A New Understanding of Chronic Pain
Researchers at the Salk Institute and Harvard Medical School have identified a mechanism that sends “erroneous pain signals” to the brain. And that means potentially better identification of pain disorders that have no clear physical cause.
People who suffer from chronic pain are often sensitive to stimuli that don’t normally cause pain, such as a light touch to the hand or a change in skin temperature. These conditions, generally referred to as forms of allodynia, include fibromyalgia as well as nerve damage caused by diabetes, cancer and autoimmune disorders.
Other cases occur after the amputation of a limb; pain seems to be focused in the missing appendage. Although those sensations often subside, they can often linger indefinitely and cause chronic pain.
“These disorders are extremely frustrating for patients, because there is still no effective treatment for such chronic pain disorders,” said Qiufu Ma, a professor of neurobiology at Harvard Medical School and co-senior author on the paper.
In the study, published in the journal Cell, the investigators used a mouse model to look at the spinal circuits that process and transmit pain signals.
“Until now, the spinal cord circuitry involved in processing pain has remained a black box,” says Martyn Goulding, Salk professor in the Molecular Neurobiology Laboratory and a co-senior author of the paper. Goulding said that “Identifying the neurons that make up these circuits” marks the beginning of understanding how chronic pain can stem from erroneous neural processing.

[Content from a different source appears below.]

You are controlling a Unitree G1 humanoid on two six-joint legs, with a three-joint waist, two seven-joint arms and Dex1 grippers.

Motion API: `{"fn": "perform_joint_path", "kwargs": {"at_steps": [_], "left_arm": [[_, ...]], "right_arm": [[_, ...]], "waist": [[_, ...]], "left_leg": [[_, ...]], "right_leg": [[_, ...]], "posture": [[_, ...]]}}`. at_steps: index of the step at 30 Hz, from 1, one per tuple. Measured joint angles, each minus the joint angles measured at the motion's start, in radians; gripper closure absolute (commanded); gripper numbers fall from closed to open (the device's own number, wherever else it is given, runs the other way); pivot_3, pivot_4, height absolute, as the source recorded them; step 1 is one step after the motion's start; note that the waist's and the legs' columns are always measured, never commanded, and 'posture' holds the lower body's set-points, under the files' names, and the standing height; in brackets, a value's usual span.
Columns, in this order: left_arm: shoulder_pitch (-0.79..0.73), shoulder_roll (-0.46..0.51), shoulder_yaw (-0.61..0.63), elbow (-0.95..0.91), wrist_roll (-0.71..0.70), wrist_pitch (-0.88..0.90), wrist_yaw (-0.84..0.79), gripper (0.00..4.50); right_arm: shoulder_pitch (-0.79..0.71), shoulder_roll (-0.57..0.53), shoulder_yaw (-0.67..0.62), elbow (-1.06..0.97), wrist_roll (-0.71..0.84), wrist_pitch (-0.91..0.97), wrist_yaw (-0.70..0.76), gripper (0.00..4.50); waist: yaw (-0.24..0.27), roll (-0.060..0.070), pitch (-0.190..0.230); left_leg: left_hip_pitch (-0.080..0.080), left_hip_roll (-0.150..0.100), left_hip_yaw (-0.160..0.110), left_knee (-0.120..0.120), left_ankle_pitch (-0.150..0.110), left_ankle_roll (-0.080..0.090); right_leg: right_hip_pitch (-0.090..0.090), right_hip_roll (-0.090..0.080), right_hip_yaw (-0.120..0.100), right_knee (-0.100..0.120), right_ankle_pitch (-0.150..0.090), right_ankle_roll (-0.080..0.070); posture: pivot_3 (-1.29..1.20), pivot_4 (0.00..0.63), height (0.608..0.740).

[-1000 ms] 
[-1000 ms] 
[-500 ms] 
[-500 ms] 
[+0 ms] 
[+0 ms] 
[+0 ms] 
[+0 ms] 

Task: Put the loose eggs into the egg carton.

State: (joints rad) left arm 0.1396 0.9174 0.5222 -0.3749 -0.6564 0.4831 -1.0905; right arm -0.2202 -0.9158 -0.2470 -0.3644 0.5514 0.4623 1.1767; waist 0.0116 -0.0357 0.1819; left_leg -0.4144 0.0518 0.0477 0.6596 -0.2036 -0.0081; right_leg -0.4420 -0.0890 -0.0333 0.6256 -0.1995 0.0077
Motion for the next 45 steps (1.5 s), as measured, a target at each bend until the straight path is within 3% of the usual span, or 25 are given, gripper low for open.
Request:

Scientists have long theorized that pain signals are sent from sensory neurons in the limbs and other extremities to transmission neurons in the spinal cord, which then relay the information to the brain, according to a news release from the Salk Institute. At each step, the pain information can be altered or even blocked. The spinal-cord circuitry is especially important, the researchers said, because it relays the most crucial pain signals to the brain.
In their new study, the Salk and Harvard researchers set out to precisely identify the sensory neurons that connect with the spinal cord. They identified “inhibitory neurons” that seem to control whether tough activates other neurons to send pain signals to the brain.
This finding begins to explain how a light touch can cause discomfort in someone with allodynia: if something is wrong in the pain circuitry, then the sensations of touch could instead activate other neurons that trigger a pain signal. Goulding said the discovery “really opens the door to understanding what’s happening in these pain disorders where the cause of the pain is seemingly innocuous or not known. It could be that something has gone awry in how this spinal circuitry is operating, so sensations become jumbled together and emerge as pain.”